Bukan Ahok namanya kalau kurang fasih menyulut ricuh. Mantan Gubernur DKI Jakarta itu memang ahli dalam seni menohok. Tonjokannya dahsyat. Kata-katanya maut. Sekali berkomentar, ratusan orang tersodok.
Setelah membongkar jeroan PT Pertamina yang sempat membuat jenggot banyak orang terbakar, Ahok kembali menabok banyak pihak lewat pilihan kata yang spesifik dan unik. Kalau saya jadi dirut di Pertamina, kadrun-kadrun bakal bikin gaduh lagi di Republik ini. Begitu pernyataan Ahok.
Sepak terjang Ahok memang mencengangkan. Lidahnya bagai bilah pedang yang setiap saat siap menyabet siapa saja. Blak-blakan. Terang-terangan. Kasar. Berangasan. Ia mahir merebus darah orang-orang hingga mendidih. Tidak heran jika banyak orang yang tidak menyukainya.
Ahok punya pakem komunikasi sendiri. Pakem itu tampaknya sudah saklek dan ajek. Tidak bisa diganggu gugat lagi. Hatta, ia bentuk pola ujar yang seolah-olah sengaja dijauhkan dari wajar. Namun, tersirat jua hasrat pemburu sensasi atau pemulung atensi.Â
Padahal, tokoh publik sebaiknya tidak asal mengoceh. Apalagi kalau tokoh publik itu berada di pucuk lembaga, institusi, atau instansi yang dibiayai oleh publik. Pada saat seorang tokoh berbicara, meski atas nama pribadi, nama lembaga akan selalu terbawa-bawa.

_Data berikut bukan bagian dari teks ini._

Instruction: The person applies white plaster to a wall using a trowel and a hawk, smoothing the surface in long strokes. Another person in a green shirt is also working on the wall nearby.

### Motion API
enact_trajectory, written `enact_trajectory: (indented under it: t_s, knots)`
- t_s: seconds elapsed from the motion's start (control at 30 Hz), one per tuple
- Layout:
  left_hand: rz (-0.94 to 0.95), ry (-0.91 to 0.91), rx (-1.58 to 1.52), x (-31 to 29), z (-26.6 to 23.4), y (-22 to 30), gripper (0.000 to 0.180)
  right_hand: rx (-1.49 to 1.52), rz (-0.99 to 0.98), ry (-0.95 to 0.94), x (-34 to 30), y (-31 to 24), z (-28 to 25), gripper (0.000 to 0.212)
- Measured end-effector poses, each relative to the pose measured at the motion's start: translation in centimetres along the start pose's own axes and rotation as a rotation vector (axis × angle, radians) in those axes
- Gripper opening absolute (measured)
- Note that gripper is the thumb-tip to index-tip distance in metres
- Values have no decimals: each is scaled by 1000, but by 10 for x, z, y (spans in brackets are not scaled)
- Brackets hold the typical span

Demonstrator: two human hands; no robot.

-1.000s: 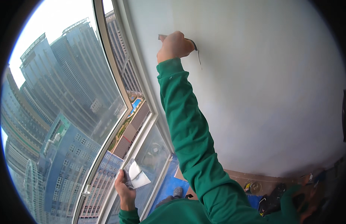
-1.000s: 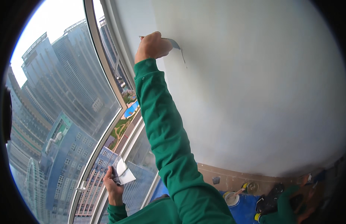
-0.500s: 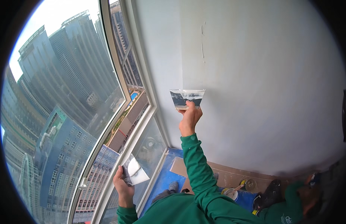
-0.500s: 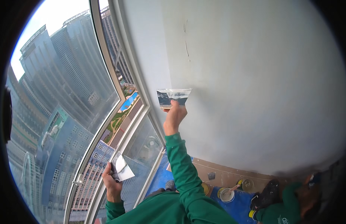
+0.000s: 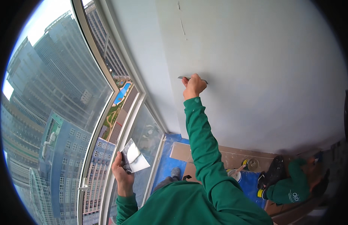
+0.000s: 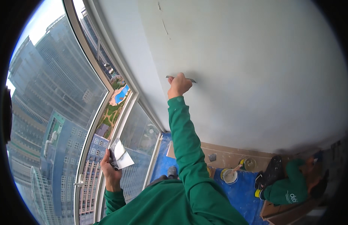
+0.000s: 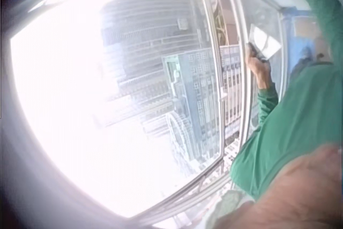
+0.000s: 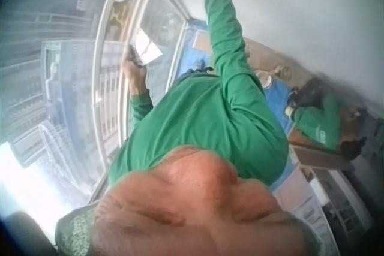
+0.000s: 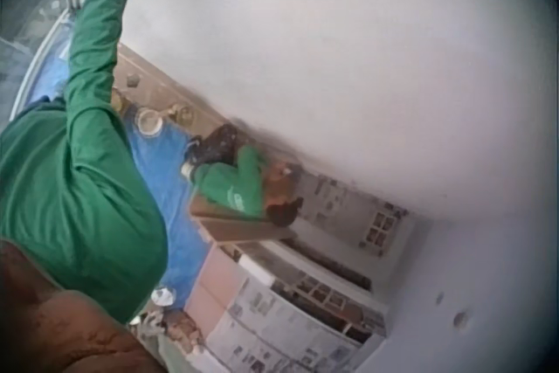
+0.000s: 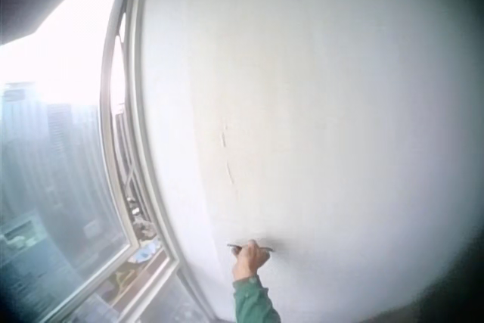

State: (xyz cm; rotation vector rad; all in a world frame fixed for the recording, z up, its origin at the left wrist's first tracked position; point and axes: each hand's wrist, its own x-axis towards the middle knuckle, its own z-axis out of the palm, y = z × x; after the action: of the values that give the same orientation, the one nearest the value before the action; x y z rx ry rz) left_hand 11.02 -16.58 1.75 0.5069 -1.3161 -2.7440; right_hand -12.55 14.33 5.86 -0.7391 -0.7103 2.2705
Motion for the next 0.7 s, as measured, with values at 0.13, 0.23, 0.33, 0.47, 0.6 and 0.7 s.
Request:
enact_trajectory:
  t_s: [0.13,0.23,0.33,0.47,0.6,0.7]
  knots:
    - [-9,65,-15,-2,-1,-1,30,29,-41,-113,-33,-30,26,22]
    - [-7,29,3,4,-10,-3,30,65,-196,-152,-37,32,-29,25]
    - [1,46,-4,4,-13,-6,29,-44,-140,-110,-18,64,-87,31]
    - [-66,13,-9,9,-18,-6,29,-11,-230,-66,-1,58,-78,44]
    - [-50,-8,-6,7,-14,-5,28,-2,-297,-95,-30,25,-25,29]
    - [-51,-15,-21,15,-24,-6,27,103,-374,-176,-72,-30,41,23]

Ada garis tebal yang memisahkan Ahok dan Abdul. Ahok seorang komisaris di Pertamina, ia digaji dengan menggunakan uang rakyat. Abdul seorang penulis di Kompasiana, ia dibayar tidak seberapa oleh pembaca dari jumlah klik yang perlu lebih dari sekadar seberapa. Posisi Ahok selaku tokoh publik dan Abdul selaku tokoh Kompasiana sangat jauh berbeda.
Selaku tokoh publik, Ahok mesti mengambil jarak dari pola komunikasi bergajul. Ya, semacam corak berkomunikasi yang sering memancing kegeraman dan kemarahan banyak pihak. Bolehlah Ahok bersiut bagai sesiur angin dalam membongkar borok di Pertamina, sebab memang itu tugasnya. Namun, tidak usah menyeret-nyeret satu pihak yang tidak ada relevansinya dengan borok itu.
Bagaimana dengan Abdul? Sudahlah, itu tamsil belaka.
Komunikasi itu melibatkan dua pihak, yakni (1) komunikator (penyampai pesan), dan (2) komunikan (penerima pesan). Pesan yang ingin disampaikan Ahok adalah banyak orang di Pertamina yang getol main selonong demi kursi direksi dan melalap gaji buta. Pesan itu bisa diterima dengan baik oleh rakyat selaku komunikan.
Bagaimana dengan kadrun heboh? Di situ letak ceteknya pola komunikasi yang dibangun oleh Ahok. Begitu ia serempet kadrun, saat itu juga Ahok memperlihatkan ketakberterimaannya diunjukrasai banyak orang beberapa tahun lalu. Artinya, ia mengebiri sendiri pendapat "sanggup berjiwa besar" yang selama ini didengang-dengungkan para Ahoker.
Komunikasi publik mesti berpijak pada aspek sosial, sebab setiap masyarakat punya adat, budaya, nilai-nilai, dan norma-norma. Di mana bumi dipijak, di situ jejak menapak. Di mana langit dijunjung, di sana awan menggantung. Artinya, komunikator harus paham (1) dengan siapa ia berbicara, (2) apa yang ia bicarakan, dan (3) bagaimana cara membicarakannya.